Human long bone development in vivo: analysis of the distal femoral epimetaphysis on MR images of fetuses.

ABSTRACT

PURPOSE: To investigate human long bone development in vivo by analyzing distal femoral epimetaphyseal structures and bone morphometrics on magnetic resonance (MR) images of fetuses. MATERIALS AND METHODS: An institutional review board approved this retrospective study, and informed consent was waived. Included were 272 MR imaging examinations (April 2004-July 2011) in 253 fetuses with a mean gestational age (GA) of 26 weeks 6 days (range, 19 weeks 2 days to 35 weeks 6 days) without known musculoskeletal abnormalities.

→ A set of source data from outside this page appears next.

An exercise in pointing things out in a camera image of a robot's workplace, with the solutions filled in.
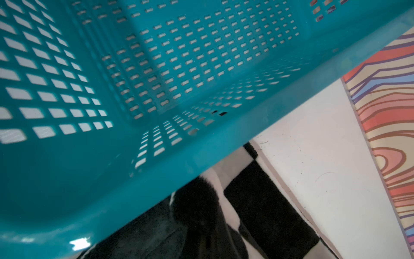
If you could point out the black white checkered pillowcase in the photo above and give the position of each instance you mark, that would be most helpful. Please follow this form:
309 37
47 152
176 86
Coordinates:
234 210

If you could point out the teal plastic basket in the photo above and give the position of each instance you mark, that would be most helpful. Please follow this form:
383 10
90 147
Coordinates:
109 106

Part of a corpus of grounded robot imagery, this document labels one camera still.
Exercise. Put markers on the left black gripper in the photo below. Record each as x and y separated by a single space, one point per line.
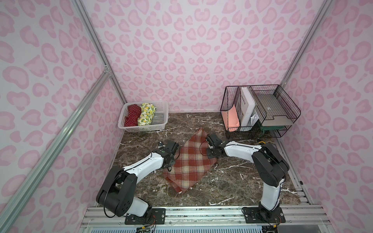
174 148

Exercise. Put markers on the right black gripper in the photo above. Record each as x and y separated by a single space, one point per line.
211 141

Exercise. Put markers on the red plaid skirt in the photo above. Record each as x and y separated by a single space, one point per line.
192 163

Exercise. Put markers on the white plastic basket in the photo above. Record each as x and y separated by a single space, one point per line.
158 123

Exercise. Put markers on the lemon print skirt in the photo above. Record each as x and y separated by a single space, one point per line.
147 115

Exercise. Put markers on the red polka dot skirt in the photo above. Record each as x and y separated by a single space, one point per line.
134 112

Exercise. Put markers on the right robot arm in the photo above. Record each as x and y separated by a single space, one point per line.
269 163

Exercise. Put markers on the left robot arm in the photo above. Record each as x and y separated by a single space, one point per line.
117 193

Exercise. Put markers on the pink folder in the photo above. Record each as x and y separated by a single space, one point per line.
233 122

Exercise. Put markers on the white book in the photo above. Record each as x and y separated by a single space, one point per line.
247 106

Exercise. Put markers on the grey paper tray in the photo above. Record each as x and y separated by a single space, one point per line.
274 111

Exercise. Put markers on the black wire desk organizer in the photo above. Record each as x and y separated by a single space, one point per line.
254 111

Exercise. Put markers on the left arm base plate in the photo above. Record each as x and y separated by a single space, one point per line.
152 216

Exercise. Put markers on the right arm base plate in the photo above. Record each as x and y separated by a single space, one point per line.
262 215

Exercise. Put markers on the aluminium frame rail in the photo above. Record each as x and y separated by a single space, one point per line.
213 219

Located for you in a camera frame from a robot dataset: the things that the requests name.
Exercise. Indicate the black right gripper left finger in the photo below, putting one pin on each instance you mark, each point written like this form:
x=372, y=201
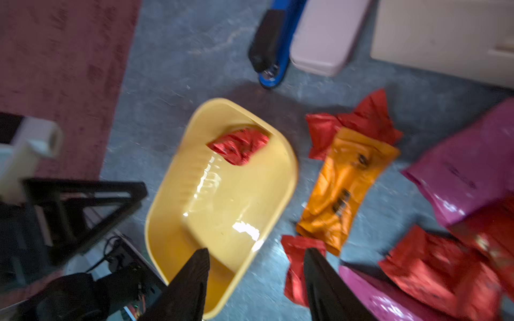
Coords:
x=185, y=296

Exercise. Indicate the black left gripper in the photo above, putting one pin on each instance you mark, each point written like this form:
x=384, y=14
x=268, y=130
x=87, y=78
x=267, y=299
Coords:
x=61, y=218

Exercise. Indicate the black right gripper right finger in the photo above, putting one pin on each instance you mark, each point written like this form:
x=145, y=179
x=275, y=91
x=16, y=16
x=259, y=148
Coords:
x=328, y=296

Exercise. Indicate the magenta long tea bag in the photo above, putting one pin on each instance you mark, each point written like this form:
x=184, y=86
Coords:
x=385, y=301

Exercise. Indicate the red tea bag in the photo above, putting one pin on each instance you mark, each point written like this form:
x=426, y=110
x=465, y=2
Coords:
x=295, y=248
x=238, y=147
x=370, y=118
x=464, y=276

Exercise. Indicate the yellow plastic storage tray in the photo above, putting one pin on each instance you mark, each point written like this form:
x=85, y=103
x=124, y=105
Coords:
x=205, y=202

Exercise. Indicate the orange long tea bag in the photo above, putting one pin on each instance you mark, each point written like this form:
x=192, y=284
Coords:
x=352, y=166

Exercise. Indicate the magenta tea bag far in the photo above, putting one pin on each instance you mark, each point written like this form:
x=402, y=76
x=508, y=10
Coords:
x=469, y=169

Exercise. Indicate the blue black stapler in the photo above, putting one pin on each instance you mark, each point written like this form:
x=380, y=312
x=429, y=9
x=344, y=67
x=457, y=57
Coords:
x=269, y=51

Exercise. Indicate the pink pencil case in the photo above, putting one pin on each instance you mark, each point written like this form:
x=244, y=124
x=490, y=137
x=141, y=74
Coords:
x=326, y=34

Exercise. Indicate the beige plastic file organizer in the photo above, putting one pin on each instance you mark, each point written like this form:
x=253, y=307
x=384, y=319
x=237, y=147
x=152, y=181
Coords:
x=467, y=39

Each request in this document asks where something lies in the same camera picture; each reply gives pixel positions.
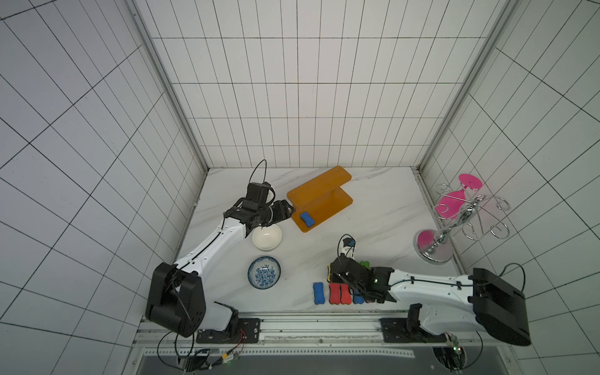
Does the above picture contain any blue eraser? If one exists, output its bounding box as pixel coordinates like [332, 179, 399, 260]
[352, 294, 365, 305]
[300, 212, 316, 228]
[312, 282, 325, 305]

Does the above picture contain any red eraser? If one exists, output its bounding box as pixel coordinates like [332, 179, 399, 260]
[340, 284, 353, 305]
[329, 283, 342, 305]

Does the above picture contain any orange wooden two-tier shelf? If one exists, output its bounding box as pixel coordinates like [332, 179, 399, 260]
[287, 166, 353, 233]

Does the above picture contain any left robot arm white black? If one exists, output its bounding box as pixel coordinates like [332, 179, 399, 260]
[145, 182, 295, 338]

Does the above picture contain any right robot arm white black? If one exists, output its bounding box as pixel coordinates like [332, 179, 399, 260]
[328, 255, 531, 347]

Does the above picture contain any white bowl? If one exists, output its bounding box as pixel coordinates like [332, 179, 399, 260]
[252, 224, 283, 252]

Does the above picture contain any blue patterned bowl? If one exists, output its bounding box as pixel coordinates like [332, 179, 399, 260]
[247, 256, 281, 290]

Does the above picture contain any right electronics board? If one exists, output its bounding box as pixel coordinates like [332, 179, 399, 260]
[432, 334, 467, 372]

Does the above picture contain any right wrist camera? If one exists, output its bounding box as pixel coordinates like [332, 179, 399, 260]
[340, 237, 356, 259]

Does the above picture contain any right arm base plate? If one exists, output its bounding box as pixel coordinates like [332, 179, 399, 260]
[380, 318, 448, 344]

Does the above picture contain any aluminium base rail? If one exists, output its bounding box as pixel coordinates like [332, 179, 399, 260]
[133, 312, 509, 359]

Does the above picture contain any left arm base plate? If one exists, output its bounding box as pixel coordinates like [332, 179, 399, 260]
[195, 318, 262, 345]

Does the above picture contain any left electronics board with wires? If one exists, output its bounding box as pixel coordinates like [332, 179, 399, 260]
[177, 348, 238, 373]

Two independent readers qualitatively analyzed epiphyseal and metaphyseal shape, secondary ossification, and the perichondrium on 1.5-T echo-planar MR images and correlated the results with the GA that was derived from previous fetal ultrasonography (US). Diaphyseal and epiphyseal morphometric measurements were correlated with GA by means of the Pearson correlation and linear regression. MR imaging measurements of diaphyseal length and US normative values were compared graphically. Interreader agreement analysis was performed with weighted κ statistics and the intraclass correlation coefficient. RESULTS: With advancing GA, the epiphyseal shape changed from spherical (r(2) = 0.664) to hemispherical with a notch (r(2) = 0.804), and the metaphyseal shape changed from flat (r(2) = 0.766) to clearly undulated (r(2) = 0.669). Secondary ossification (r(2) = 0.777) was not observed until 25 weeks 3 days. The perichondrium decreased (r(2) = 0.684) from 20 weeks onward. Correlation coefficients were 0.897 for diaphyseal length, 0.738 for epiphyseal length, and 0.801 for epiphyseal width with respect to GA. The range of measurements of diaphyseal length was larger than that of the reported US normative values. Interreader agreement was good for bone morphometrics (intraclass correlation coefficient, 0.906-0.976), and moderate for bone characteristics (weighted κ, 0.448-0.848). CONCLUSION: Prenatal MR imaging allows visualization of human bone development in vivo by means of epimetaphyseal characteristics and bone morphometrics. SUPPLEMENTAL MATERIAL: http//radiology.rsna.org/lookup/suppl/doi10.1148/radiol.13112441/-/DC1.